PROBLEM STATEMENT >> Of the entries below, restate word for word only the section that runs from the line with "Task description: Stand" to the line with "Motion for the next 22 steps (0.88", counting both ends.

[DATA SECTION — start]

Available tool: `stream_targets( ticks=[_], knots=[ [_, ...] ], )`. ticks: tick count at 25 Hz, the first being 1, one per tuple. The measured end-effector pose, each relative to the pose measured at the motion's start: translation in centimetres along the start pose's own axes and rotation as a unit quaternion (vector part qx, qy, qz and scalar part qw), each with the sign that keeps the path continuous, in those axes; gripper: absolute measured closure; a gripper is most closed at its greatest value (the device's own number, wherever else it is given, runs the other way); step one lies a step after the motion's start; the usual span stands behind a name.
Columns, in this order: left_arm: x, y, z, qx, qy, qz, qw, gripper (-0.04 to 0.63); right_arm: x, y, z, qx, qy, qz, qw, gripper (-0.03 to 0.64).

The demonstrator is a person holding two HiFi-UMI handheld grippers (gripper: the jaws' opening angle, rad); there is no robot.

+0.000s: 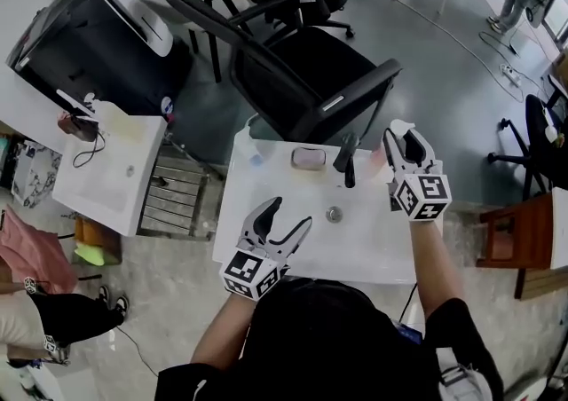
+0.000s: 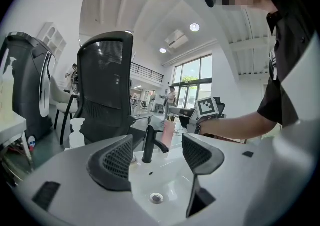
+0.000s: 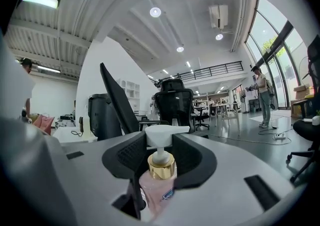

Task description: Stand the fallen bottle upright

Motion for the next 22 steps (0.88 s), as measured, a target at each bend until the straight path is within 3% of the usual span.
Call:
stream_targets(
  ticks=[6,16,22],
  knots=[
    [-0.1,0.4,-0.5,-0.006,0.011,0.002,0.9999,0.273,-0.1,0.3,-1.6,0.003,0.001,0.007,1.000,0.440],
    [0.3,0.6,-0.7,-0.009,0.013,-0.004,0.9999,0.273,-0.6,0.8,-2.2,-0.046,-0.002,-0.009,0.999,0.440],
    [0.4,0.6,-0.8,-0.009,0.013,-0.005,0.9999,0.273,-0.9,0.2,-3.2,-0.026,0.005,-0.015,1.000,0.421]
  ],
)
Point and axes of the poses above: the fingertips, and each gripper's own axes: x forward along the fingers, y to its left, z out of its top, the point moved 5 cm from there along -x, backward along the fingers, and after that the axes turned 6 degrees about -y, right-handed, at the moved point
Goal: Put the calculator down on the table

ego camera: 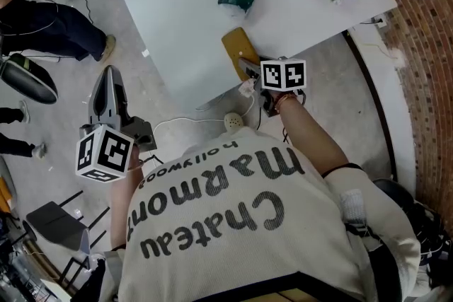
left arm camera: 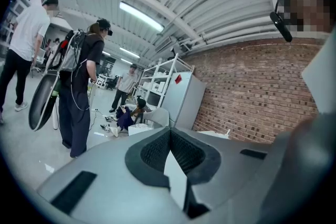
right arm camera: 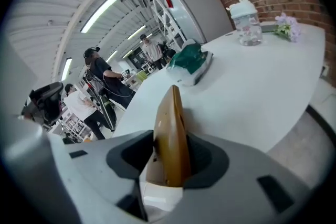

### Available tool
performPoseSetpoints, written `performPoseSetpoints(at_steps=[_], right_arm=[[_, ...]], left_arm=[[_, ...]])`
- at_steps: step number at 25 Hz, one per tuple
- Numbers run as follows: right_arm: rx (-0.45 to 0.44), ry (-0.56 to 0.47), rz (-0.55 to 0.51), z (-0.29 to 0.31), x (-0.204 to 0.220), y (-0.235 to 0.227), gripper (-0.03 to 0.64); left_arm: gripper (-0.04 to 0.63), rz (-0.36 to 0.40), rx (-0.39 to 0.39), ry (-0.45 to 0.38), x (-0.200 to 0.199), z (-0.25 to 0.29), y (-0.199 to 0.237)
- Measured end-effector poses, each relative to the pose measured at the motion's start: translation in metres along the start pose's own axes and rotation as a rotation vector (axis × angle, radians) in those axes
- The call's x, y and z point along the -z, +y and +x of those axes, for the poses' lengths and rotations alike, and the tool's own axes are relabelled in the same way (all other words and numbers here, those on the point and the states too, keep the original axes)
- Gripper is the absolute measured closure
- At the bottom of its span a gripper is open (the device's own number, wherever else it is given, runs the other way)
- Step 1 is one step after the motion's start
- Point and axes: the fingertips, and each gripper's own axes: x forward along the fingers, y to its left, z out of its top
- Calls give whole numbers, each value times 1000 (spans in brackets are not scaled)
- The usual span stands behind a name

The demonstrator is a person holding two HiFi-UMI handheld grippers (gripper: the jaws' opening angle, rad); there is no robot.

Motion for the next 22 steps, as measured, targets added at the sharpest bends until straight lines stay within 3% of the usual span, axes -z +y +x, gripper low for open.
performPoseSetpoints(at_steps=[22], right_arm=[[91,-5,-93,0,-3,-10,364]], left_arm=[[592,-1,-17,-9,0,-5,2]])
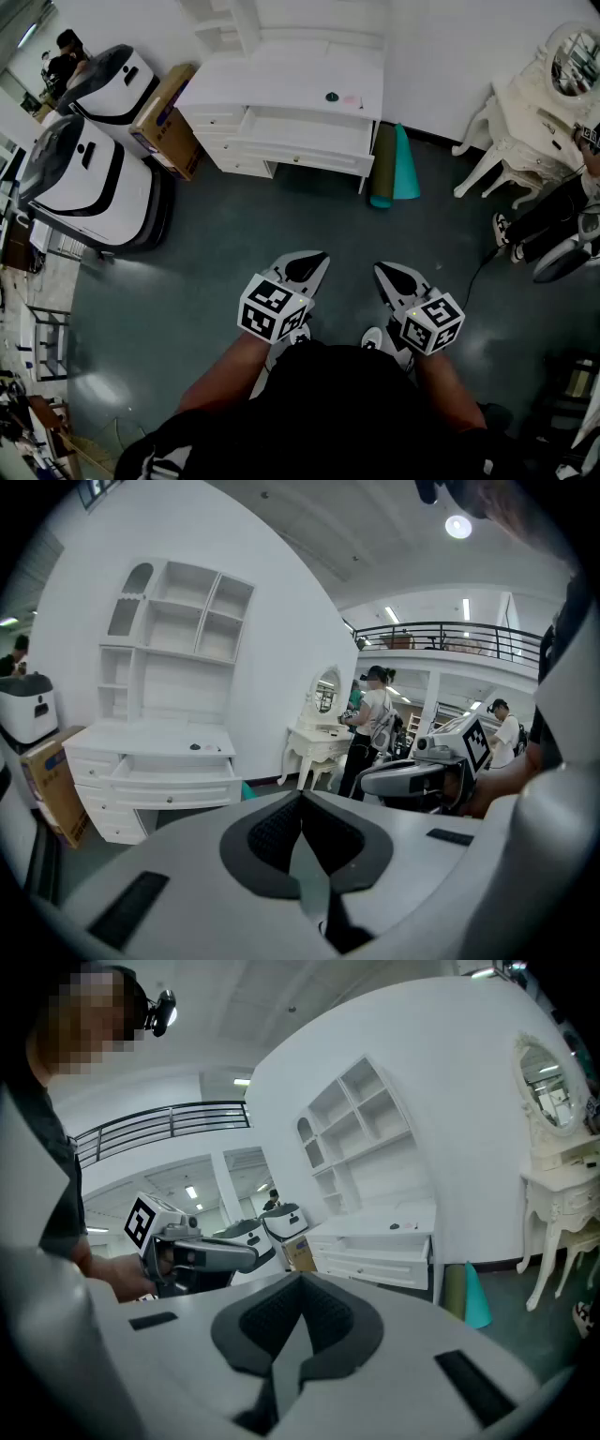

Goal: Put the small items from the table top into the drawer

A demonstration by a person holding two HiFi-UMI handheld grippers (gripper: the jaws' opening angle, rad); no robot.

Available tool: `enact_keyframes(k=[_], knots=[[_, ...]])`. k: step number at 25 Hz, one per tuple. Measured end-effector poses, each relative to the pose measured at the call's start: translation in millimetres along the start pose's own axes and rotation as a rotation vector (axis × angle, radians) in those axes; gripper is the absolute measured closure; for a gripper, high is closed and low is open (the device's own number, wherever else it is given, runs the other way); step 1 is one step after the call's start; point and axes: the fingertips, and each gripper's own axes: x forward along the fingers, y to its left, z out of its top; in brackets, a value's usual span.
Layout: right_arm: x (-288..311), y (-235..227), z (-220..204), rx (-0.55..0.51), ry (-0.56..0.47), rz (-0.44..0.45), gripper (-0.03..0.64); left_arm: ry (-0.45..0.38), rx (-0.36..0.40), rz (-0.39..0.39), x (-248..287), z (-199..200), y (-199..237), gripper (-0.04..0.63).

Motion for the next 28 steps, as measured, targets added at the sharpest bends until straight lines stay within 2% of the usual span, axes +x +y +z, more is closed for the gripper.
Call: enact_keyframes(k=[12,17,22,28], knots=[[-0.6,1.8,-3.7,-0.008,0.004,0.009,0.597,0.001,-0.001,-0.007,1.0,-2.5,-3.6,0.584],[-1.4,7.3,1.6,0.046,-0.032,0.041,0.595,0.004,-0.001,-0.015,0.4,-4.5,-6.9,0.584],[5.3,6.5,-9.4,0.064,-0.008,0.013,0.595,0.020,0.002,-0.017,0.1,-10.5,-7.9,0.584],[20.2,21.1,-19.3,0.067,0.029,0.043,0.595,0.020,-0.006,-0.027,-7.6,-16.1,2.6,0.584]])
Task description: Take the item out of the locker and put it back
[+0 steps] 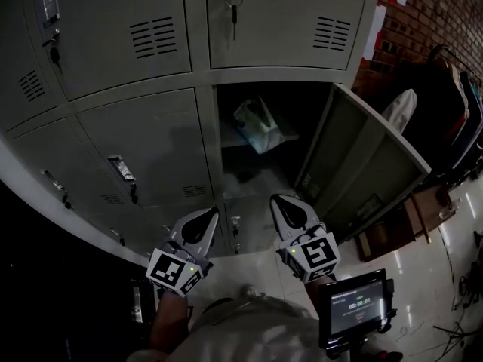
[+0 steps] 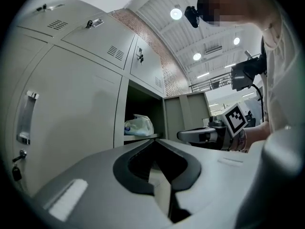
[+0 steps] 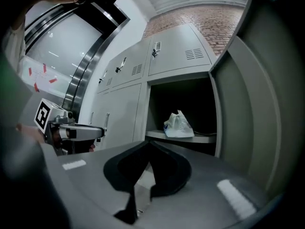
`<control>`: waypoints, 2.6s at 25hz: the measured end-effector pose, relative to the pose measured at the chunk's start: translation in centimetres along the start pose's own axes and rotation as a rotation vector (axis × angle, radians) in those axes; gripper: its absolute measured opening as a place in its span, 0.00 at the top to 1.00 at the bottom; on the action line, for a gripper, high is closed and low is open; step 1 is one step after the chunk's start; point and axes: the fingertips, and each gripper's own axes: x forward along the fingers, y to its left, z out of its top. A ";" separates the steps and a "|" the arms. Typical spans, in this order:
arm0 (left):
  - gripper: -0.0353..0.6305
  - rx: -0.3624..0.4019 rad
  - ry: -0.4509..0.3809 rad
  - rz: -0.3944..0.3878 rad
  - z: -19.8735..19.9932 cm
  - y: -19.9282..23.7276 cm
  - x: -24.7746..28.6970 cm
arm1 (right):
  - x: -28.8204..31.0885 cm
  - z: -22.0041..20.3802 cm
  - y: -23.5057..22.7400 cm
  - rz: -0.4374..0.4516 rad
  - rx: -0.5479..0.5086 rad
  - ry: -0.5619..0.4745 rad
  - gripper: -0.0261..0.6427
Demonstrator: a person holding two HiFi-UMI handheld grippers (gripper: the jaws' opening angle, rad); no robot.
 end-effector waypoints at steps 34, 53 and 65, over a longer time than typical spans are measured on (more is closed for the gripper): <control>0.94 -0.024 -0.004 -0.082 -0.1 4.5 3.3 | 14.7 3.1 -9.7 -0.102 -0.041 0.106 0.57; 0.94 -0.048 0.016 -0.105 -0.4 4.9 1.3 | 11.3 5.5 -7.6 -0.182 -0.088 0.006 0.95; 0.94 -0.025 -0.009 -0.087 0.8 -0.1 -2.4 | -1.9 4.5 -0.3 -0.166 -0.068 -0.048 0.95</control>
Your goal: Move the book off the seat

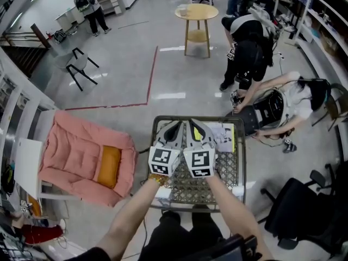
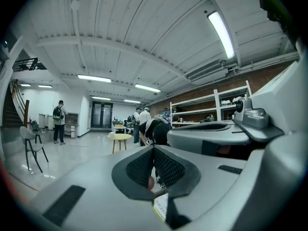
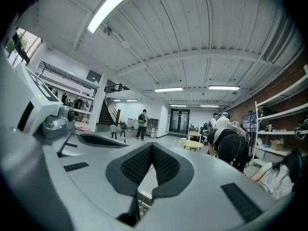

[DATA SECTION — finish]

RESPONSE BELOW >>
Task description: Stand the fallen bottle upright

Motion for the next 22 steps (0.88 s), as measured, a target at each bend until the straight path is within 3% of the usual span.

What this exercise required has been given in full.